+++ Material to process +++

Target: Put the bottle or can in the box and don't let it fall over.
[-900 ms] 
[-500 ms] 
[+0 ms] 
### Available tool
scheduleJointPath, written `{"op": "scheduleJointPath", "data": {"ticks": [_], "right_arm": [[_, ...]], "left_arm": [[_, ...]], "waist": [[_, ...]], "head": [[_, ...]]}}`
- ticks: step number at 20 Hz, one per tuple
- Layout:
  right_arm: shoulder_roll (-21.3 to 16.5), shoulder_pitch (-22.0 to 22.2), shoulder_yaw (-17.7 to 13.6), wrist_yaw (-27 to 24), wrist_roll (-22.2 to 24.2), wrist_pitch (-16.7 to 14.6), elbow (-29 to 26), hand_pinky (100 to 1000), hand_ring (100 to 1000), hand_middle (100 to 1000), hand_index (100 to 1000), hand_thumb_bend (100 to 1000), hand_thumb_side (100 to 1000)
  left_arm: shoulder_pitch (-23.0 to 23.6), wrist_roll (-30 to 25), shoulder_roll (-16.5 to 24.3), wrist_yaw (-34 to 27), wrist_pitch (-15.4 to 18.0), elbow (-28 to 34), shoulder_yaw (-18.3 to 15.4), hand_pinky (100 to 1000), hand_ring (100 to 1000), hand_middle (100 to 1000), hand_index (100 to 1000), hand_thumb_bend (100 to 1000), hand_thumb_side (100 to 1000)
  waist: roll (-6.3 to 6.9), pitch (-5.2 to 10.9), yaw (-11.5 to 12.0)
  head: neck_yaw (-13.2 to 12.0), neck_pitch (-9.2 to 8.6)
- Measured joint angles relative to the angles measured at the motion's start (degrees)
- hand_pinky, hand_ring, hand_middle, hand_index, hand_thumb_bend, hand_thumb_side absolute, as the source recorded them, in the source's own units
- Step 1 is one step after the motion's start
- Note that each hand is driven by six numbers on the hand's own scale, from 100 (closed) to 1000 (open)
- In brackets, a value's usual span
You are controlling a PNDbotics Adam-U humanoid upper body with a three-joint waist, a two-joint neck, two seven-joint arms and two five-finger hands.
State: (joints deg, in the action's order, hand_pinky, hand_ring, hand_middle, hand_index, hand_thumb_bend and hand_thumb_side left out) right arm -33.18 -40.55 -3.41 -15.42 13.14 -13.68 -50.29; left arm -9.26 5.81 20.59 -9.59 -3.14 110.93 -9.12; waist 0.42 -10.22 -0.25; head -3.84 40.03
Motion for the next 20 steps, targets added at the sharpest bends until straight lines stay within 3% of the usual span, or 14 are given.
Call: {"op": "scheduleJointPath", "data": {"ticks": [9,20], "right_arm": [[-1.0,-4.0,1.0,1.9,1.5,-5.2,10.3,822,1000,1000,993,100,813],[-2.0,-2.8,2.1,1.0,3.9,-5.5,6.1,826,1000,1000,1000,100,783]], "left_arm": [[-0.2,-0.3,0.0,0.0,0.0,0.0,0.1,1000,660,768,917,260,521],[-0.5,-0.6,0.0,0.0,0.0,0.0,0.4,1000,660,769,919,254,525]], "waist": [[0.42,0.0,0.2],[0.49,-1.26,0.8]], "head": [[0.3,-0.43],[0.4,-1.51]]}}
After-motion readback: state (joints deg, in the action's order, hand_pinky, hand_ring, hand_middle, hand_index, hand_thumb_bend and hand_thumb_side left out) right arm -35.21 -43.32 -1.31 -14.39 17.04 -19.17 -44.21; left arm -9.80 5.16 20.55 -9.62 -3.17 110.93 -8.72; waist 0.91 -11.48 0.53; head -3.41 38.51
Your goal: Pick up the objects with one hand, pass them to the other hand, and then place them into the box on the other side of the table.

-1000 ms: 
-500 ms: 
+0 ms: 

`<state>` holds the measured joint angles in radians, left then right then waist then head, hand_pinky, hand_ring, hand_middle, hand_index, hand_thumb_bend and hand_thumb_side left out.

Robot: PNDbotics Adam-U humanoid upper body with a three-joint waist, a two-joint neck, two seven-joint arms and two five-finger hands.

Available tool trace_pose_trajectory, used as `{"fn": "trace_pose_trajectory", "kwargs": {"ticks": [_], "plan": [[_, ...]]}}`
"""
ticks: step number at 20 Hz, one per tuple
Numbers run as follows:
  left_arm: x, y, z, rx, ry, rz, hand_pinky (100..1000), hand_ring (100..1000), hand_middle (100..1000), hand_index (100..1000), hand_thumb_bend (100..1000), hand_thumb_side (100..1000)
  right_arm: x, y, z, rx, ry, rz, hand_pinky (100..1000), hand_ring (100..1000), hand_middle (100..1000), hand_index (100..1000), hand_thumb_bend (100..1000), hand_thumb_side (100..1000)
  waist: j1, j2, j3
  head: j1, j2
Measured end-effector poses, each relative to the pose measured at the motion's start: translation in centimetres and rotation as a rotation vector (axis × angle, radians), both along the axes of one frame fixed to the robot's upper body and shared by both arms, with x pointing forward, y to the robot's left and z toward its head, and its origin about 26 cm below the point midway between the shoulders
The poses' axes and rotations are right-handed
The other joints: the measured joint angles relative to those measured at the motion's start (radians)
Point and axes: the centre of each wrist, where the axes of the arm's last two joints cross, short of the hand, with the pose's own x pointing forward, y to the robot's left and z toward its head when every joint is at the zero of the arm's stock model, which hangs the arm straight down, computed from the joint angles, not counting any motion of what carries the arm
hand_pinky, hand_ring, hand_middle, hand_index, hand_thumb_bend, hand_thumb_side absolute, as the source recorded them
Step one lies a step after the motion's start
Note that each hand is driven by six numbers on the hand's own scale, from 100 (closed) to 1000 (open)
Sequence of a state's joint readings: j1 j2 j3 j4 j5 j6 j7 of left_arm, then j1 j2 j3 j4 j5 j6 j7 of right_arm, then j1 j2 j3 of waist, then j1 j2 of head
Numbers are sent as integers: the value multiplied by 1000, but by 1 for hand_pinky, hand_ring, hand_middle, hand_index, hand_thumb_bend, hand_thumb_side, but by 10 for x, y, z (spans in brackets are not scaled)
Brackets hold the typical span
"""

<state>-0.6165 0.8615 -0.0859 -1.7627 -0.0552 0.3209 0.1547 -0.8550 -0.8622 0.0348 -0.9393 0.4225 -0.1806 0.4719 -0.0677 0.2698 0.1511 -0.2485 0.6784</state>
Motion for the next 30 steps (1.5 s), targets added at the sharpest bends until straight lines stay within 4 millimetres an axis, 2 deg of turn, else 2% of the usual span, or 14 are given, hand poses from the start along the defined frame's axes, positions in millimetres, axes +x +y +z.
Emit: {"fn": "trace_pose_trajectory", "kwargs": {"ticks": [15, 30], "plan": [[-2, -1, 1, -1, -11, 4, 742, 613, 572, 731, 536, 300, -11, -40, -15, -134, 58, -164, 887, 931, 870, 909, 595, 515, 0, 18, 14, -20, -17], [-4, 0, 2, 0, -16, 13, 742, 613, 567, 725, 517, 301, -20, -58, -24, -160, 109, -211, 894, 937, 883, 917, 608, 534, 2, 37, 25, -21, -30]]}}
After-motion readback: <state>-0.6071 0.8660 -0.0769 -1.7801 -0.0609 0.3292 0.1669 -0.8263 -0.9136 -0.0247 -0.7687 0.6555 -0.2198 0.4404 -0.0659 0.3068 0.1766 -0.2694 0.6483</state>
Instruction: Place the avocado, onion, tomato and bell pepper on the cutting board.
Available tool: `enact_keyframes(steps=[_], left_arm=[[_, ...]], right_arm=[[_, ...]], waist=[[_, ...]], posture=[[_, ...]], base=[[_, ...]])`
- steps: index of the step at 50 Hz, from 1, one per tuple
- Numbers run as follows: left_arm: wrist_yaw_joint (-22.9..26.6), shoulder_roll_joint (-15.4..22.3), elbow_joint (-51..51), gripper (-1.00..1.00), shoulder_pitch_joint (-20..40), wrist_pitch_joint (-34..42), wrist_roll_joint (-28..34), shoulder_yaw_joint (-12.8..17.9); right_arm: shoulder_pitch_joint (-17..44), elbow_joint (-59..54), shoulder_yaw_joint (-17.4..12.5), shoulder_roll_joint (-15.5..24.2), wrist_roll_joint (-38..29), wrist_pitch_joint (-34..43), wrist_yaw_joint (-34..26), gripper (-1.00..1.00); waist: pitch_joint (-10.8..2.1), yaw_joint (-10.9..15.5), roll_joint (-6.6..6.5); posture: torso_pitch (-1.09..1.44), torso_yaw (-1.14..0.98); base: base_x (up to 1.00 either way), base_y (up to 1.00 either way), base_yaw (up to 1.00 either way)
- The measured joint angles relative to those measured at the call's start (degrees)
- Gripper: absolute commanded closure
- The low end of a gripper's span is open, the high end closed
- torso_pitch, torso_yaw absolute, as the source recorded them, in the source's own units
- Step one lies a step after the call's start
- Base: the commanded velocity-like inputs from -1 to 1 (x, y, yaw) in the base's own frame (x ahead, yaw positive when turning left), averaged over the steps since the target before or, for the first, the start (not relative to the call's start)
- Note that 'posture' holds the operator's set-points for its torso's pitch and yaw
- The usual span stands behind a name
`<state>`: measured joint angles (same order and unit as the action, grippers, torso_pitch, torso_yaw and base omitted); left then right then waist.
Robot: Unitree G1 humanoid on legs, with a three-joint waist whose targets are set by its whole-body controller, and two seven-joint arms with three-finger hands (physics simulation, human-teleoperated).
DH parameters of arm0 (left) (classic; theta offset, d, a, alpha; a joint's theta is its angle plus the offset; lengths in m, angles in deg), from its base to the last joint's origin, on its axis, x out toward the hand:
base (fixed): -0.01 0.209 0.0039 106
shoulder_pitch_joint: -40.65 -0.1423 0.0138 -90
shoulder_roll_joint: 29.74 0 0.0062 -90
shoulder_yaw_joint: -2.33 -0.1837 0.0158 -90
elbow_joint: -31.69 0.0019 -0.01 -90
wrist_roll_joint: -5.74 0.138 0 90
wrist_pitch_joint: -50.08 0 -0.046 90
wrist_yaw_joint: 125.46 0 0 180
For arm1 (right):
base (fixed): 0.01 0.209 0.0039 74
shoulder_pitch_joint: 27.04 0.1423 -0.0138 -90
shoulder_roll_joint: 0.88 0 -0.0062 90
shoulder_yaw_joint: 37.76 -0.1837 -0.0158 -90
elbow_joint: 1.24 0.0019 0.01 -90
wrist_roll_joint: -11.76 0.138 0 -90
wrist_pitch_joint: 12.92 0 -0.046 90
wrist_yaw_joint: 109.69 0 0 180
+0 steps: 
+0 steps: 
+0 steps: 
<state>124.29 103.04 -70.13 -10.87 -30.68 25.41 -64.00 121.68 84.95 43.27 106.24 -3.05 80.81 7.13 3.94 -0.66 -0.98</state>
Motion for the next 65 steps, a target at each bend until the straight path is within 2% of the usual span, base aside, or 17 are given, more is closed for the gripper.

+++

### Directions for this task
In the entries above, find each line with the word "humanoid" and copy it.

### Response to the exercise
You are controlling a PNDbotics Adam-U humanoid upper body with a three-joint waist, a two-joint neck, two seven-joint arms and two five-finger hands.
Robot: PNDbotics Adam-U humanoid upper body with a three-joint waist, a two-joint neck, two seven-joint arms and two five-finger hands.
Robot: Unitree G1 humanoid on legs, with a three-joint waist whose targets are set by its whole-body controller, and two seven-joint arms with three-finger hands (physics simulation, human-teleoperated).

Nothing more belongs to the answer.